Limitations & Future Work

  • Limited expressiveness of a scalar ratio: \(s_k(t-k)\) is a global scalar applied uniformly across all tokens and positions. In practice, the input-output relationship may vary across spatial locations, and a finer-grained (e.g., per-token or per-channel) ratio could further improve accuracy.
  • Manual tuning of threshold \(\tau\): The RCS threshold is a hyperparameter that must be adjusted per model and task.

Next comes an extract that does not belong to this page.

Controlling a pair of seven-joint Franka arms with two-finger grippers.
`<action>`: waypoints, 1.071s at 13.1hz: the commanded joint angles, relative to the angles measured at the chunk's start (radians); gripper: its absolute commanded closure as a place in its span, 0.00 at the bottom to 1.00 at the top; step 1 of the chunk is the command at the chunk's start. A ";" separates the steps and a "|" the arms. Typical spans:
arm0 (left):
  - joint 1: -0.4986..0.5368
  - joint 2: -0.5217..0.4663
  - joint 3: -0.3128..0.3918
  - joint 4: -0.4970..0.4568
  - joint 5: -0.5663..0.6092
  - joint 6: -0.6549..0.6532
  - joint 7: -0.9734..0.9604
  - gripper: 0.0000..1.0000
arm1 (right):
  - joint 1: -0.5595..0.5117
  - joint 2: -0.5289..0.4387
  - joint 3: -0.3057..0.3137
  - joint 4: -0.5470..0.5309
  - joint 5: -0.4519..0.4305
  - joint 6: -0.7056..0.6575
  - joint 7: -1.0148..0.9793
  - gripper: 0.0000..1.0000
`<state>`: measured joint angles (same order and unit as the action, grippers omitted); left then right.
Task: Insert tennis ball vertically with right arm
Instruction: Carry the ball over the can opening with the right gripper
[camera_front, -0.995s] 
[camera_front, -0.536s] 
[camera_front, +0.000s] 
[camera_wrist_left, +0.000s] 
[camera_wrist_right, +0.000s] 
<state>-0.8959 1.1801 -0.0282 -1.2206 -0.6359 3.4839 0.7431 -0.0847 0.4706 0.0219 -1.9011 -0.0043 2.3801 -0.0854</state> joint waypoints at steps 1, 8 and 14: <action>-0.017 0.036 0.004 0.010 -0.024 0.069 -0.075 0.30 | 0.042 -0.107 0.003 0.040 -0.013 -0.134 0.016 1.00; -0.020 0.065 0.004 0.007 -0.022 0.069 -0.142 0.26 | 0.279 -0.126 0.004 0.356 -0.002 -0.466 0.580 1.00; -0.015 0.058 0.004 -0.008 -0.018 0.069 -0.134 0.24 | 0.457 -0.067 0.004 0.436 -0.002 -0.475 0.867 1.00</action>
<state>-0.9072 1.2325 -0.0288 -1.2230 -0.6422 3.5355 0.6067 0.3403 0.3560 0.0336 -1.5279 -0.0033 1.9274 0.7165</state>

While the paper sets it by matching NFC to baselines, automatically selecting the optimal threshold in practice remains an open problem.

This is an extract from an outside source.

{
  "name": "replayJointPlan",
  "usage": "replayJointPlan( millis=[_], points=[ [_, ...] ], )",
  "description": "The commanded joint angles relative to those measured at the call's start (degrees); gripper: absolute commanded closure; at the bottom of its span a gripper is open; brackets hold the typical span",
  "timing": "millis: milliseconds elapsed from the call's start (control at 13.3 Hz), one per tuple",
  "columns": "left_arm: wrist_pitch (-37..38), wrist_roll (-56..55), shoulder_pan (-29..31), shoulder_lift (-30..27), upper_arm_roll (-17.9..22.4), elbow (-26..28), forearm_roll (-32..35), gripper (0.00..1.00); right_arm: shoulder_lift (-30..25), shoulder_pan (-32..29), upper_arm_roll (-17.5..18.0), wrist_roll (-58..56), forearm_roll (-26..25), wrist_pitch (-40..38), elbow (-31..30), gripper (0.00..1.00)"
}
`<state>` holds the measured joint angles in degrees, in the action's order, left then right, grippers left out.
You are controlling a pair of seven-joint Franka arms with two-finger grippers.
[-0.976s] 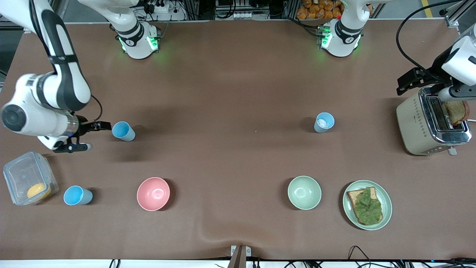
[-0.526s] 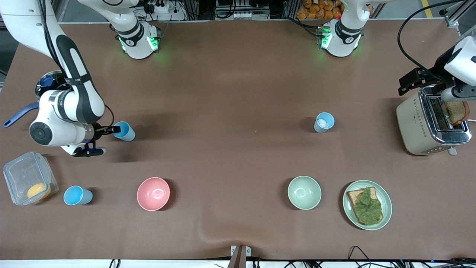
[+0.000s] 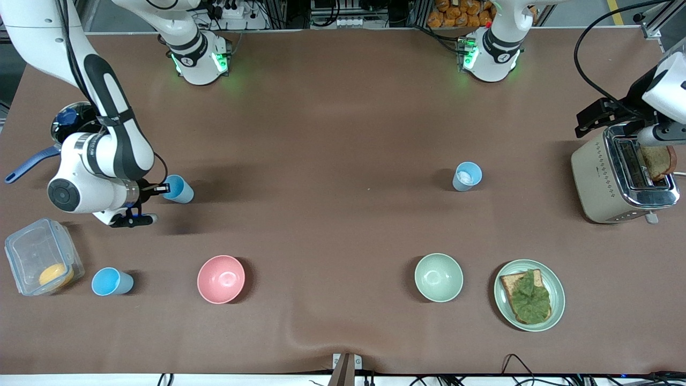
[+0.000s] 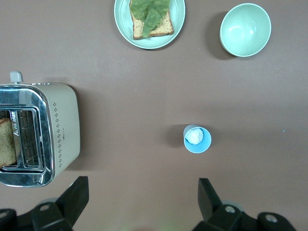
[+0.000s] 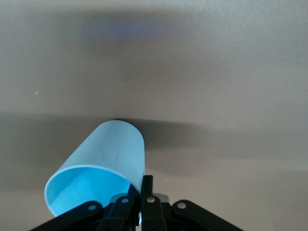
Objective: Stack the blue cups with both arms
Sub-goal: 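Lift the blue cup with the right gripper and carry it toward the table middle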
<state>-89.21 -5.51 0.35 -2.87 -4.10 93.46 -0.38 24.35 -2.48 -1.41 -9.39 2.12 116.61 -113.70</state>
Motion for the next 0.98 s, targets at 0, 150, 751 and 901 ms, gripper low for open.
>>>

  • Generalization to non-Transformer architectures: The theoretical analysis and experiments focus exclusively on DiT architectures; applicability to other diffusion model architectures such as U-Net has not been verified.
  • Limited gains from higher-order Taylor expansion: Experimental results show only marginal improvement from \(m=1\) to \(m=2\), suggesting the bottleneck lies not in the Taylor expansion order but in the accuracy of magnitude estimation — an aspect where RFC already achieves substantial improvement.
  • vs. TaylorSeer: TaylorSeer predicts feature changes via high-order Taylor expansion but relies entirely on temporal extrapolation, failing to adapt to the irregularity of output change magnitudes. RFC retains the Taylor-predicted direction while correcting the magnitude via the input-output relationship, comprehensively outperforming TaylorSeer under identical computational budgets.
  • vs. FORA: FORA directly reuses cached features without any adjustment, leading to severe performance degradation at large cache intervals (FID rising from 2.32 to 12.63 at N=7). Through accurate prediction and dynamic scheduling, RFC achieves an FID of only 3.40 even at NFC=7.
  • vs. FasterCache/GOC: Linear extrapolation methods use fixed or linearly varying scaling coefficients \(w(t)\), which cannot adapt to the actual change magnitude at each timestep. RFC's \(s_N(t)\) is dynamically computed from actual input variations and is therefore more expressive.
  • vs. TeaCache: TeaCache also uses input features to trigger full computation but compares the current input against the cached input via distance, requiring an additional calibration step. RFC's RCS uses input prediction error rather than simple distance, making it better suited for forecasting-based methods, and requires no calibration.

Rating

  • Novelty: ⭐⭐⭐⭐ The idea of leveraging input-output relationships to correct cached feature predictions is concise and effective; the direction-magnitude decoupling design is elegant, with solid theoretical and empirical support.
  • Experimental Thoroughness: ⭐⭐⭐⭐⭐ Covers three tasks — class-conditional generation (DiT-XL/2), text-to-image (FLUX.1 dev), and text-to-video (HunyuanVideo) — with multiple metrics, comprehensive ablation studies, and thorough comparison against prior methods.
  • Writing Quality: ⭐⭐⭐⭐ The paper is clearly structured and analytically rigorous, with a logical progression from observations to theory to method to experiments. Figures and tables effectively illustrate the core findings.
  • Value: ⭐⭐⭐⭐ As a training-free plug-and-play acceleration method, RFC achieves approximately 5–6× computational savings while preserving generation quality, offering significant practical value for DiT deployment. Improvements are especially notable in video generation scenarios.